Stored dataset items:
-*-*-
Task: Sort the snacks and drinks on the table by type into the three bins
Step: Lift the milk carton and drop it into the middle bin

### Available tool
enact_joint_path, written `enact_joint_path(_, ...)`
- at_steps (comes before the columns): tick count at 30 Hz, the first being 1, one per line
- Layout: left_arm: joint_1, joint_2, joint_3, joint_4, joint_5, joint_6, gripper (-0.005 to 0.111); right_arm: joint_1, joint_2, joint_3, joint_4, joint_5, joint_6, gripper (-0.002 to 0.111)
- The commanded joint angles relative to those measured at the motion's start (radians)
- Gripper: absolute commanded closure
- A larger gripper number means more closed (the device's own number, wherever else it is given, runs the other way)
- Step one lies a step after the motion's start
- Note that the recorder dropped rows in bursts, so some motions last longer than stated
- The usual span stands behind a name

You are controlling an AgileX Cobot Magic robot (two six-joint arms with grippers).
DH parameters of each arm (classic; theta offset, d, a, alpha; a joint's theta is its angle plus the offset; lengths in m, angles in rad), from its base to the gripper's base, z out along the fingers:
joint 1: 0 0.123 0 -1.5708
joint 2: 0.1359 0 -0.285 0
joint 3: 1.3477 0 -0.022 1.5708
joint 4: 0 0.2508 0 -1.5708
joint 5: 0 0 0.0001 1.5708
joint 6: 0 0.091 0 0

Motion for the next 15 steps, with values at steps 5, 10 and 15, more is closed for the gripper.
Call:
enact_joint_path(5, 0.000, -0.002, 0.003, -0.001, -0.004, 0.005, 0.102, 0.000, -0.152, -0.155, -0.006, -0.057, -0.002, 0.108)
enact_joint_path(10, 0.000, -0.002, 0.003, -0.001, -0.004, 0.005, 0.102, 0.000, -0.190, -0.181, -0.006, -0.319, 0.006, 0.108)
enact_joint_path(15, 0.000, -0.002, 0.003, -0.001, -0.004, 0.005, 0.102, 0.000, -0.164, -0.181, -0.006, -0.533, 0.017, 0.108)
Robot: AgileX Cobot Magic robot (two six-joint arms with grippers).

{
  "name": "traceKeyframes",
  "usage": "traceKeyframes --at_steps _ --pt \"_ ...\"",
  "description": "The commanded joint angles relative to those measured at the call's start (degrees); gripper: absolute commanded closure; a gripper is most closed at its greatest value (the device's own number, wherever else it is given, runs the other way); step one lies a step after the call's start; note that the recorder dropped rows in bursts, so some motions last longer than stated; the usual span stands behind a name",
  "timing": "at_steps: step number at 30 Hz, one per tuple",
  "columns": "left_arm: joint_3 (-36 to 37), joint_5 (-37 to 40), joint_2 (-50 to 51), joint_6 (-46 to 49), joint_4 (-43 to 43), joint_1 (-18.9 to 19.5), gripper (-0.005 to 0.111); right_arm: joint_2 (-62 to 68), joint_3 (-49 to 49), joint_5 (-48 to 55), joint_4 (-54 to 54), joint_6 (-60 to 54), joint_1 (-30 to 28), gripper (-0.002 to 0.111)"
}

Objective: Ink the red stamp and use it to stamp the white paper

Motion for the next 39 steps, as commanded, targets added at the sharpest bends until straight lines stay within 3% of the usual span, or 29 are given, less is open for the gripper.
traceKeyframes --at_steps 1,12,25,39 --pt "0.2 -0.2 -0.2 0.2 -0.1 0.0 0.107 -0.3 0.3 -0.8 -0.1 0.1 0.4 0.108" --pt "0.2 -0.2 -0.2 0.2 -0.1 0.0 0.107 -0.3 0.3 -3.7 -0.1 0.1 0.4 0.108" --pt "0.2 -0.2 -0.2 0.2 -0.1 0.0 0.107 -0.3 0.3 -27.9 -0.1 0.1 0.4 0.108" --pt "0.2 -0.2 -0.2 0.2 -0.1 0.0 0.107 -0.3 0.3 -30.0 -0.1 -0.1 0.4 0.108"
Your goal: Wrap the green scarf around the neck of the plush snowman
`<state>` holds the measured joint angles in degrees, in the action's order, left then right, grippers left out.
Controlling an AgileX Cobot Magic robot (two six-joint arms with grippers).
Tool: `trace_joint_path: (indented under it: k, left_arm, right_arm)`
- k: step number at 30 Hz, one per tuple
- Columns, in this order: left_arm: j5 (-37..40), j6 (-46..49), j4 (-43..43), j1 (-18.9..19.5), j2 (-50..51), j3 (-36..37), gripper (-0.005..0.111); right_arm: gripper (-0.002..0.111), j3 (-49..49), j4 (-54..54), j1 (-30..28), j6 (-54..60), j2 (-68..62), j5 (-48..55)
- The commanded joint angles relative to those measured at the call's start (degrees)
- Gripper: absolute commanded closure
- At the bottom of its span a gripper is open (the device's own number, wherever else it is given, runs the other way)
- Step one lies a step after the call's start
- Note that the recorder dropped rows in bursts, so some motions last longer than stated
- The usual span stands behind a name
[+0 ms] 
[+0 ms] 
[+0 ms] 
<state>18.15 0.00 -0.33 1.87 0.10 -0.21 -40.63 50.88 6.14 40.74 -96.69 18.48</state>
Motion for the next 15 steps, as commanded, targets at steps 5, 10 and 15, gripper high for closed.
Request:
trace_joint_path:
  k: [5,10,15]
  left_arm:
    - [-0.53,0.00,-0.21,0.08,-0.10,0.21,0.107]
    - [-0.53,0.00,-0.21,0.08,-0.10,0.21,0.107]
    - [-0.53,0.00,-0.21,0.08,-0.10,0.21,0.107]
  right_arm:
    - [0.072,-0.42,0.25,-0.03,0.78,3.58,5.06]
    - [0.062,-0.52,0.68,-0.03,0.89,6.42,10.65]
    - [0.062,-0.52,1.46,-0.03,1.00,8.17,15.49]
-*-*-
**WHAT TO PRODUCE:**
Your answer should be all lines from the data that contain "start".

**ANSWER TO THE PROBLEM:**
- The commanded joint angles relative to those measured at the motion's start (radians)
- Step one lies a step after the motion's start
  "description": "The commanded joint angles relative to those measured at the call's start (degrees); gripper: absolute commanded closure; a gripper is most closed at its greatest value (the device's own number, wherever else it is given, runs the other way); step one lies a step after the call's start; note that the recorder dropped rows in bursts, so some motions last longer than stated; the usual span stands behind a name",
- The commanded joint angles relative to those measured at the call's start (degrees)
- Step one lies a step after the call's start

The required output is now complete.